Human Rights Watch’s report, Do You See How Much I’m Suffering Here?: Abuse Against Transgender Women in US Immigration Detention, sheds light on how M’s experience is not unusual for undocumented transgender immigrants. Based on 28 interviews with transgender women held or being held in U.S. immigration detention between 2011 and 2015, the report details the abuses that transgender women suffer in immigration detention and the U.S. government’s inadequate efforts to address this abuse.

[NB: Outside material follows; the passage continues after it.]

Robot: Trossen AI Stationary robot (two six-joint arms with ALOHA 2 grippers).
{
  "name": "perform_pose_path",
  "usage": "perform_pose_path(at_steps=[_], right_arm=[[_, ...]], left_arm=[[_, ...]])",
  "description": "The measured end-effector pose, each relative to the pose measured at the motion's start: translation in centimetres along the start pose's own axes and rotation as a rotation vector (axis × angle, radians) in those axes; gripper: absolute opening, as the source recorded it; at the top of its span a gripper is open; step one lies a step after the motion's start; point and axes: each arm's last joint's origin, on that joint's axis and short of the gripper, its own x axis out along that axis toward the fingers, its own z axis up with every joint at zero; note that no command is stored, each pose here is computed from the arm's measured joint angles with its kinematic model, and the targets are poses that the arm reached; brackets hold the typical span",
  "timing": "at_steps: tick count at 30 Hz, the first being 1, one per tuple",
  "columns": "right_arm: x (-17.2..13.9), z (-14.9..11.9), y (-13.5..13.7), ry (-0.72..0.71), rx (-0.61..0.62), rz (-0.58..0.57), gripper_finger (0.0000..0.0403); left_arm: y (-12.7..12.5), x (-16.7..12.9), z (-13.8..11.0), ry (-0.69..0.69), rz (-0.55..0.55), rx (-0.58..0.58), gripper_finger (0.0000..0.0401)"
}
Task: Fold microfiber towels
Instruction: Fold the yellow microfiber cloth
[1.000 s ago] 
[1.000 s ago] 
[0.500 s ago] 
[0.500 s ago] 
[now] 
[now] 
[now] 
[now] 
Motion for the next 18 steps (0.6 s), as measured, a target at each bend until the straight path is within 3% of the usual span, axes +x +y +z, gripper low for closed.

According to the report, it appears as if ICE isn’t prioritizing the needs of trans women in detention despite the fact that, by its own count, there are approximately 65 transgender women in its custody on any given day.
From the report:
In early 2016, the US government appeared to move away from holding transgender women in men’s facilities and began transferring many of them to a segregated unit at the Santa Ana City Jail that exclusively houses transgender women. However, at time of writing, ICE officials were unable to state whether the agency had abandoned the practice of housing transgender women with men, and they had not announced any concrete plans to do so. Under ICE policy, immigration officials may still elect to house transgender women in men’s facilities—placing them at exceptionally high risk of sexual assault and other kinds of trauma and abuse. Others may be kept indefinitely in conditions of isolation simply because authorities cannot or will not devise any safe and humane way to keep them in detention.
Even within the segregated detention unit, trans women are not safe, according to the report. Several who were detained inside Santa Ana City Jail told Human Rights Watch that they were “regularly subjected to humiliating and abusive strip searches by male guards; have not been able to access necessary medical services, including hormone replacement therapy, or have faced harmful interruptions to or restrictions to that care; and have endured unreasonable use of solitary confinement.”
Ebadolahi told Rewire current U.S. immigration policies only subject traumatized, vulnerable asylum seekers to more trauma—and M is one of the more “fortunate” ones. After successfully passing her credible fear interview, M was released from detention on April 11.
“We’re talking about a transgender woman who is a survivor of multiple rapes, who has post-traumatic stress disorder, who has disabilities, including a seizure disorder, who has gone through a lifetime of hurt, and for who the simple act of appearing at the port of entry and applying for asylum took an enormous effort—and despite all of these things, she is considered one of the fortunate ones because she has a pro-bono lawyer working on her behalf,” Ebadolahi said.
“How M and her attorney were treated at the port of entry and … in detention, is unconstitutional, unethical, and outrageous. We shouldn’t tolerate it. This treatment serves absolutely no legitimate, government purpose and only serves to further traumatize and marginalize very vulnerable people. No one should be subject to this kind of abuse. This has to stop.”
UPDATE: This piece has been updated to include a statement from CBP’s spokesperson.